- Brief
Please copy out every line of the data word for word.

- Supplied data
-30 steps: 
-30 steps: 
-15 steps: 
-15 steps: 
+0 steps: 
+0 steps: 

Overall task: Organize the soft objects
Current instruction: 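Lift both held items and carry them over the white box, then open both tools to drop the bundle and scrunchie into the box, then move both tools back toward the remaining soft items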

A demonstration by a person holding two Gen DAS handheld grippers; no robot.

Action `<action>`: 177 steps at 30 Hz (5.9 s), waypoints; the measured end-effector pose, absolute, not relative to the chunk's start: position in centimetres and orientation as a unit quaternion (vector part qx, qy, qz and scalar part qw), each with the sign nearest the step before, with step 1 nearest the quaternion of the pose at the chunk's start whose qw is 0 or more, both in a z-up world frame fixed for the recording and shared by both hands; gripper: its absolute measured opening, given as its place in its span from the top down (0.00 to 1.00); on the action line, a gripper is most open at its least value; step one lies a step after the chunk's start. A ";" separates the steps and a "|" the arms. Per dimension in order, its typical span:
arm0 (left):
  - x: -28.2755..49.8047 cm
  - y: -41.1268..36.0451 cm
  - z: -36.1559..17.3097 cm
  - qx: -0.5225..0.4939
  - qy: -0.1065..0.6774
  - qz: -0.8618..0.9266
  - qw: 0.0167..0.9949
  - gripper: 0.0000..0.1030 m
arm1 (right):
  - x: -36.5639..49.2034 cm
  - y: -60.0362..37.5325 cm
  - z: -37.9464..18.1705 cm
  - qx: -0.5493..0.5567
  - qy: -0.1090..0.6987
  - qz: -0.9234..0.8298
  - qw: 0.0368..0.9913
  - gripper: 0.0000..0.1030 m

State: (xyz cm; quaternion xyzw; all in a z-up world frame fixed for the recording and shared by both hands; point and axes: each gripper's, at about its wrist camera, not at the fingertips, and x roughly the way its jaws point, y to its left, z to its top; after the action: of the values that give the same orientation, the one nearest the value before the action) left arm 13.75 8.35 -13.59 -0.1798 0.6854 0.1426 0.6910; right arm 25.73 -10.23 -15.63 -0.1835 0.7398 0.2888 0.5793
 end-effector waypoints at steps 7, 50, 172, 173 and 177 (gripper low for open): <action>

- Output of the exercise
-30 steps: 
-30 steps: 
-15 steps: 
-15 steps: 
+0 steps: 
+0 steps: 

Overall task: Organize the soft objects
Current instruction: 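Lift both held items and carry them over the white box, then open both tools to drop the bundle and scrunchie into the box, then move both tools back toward the remaining soft items
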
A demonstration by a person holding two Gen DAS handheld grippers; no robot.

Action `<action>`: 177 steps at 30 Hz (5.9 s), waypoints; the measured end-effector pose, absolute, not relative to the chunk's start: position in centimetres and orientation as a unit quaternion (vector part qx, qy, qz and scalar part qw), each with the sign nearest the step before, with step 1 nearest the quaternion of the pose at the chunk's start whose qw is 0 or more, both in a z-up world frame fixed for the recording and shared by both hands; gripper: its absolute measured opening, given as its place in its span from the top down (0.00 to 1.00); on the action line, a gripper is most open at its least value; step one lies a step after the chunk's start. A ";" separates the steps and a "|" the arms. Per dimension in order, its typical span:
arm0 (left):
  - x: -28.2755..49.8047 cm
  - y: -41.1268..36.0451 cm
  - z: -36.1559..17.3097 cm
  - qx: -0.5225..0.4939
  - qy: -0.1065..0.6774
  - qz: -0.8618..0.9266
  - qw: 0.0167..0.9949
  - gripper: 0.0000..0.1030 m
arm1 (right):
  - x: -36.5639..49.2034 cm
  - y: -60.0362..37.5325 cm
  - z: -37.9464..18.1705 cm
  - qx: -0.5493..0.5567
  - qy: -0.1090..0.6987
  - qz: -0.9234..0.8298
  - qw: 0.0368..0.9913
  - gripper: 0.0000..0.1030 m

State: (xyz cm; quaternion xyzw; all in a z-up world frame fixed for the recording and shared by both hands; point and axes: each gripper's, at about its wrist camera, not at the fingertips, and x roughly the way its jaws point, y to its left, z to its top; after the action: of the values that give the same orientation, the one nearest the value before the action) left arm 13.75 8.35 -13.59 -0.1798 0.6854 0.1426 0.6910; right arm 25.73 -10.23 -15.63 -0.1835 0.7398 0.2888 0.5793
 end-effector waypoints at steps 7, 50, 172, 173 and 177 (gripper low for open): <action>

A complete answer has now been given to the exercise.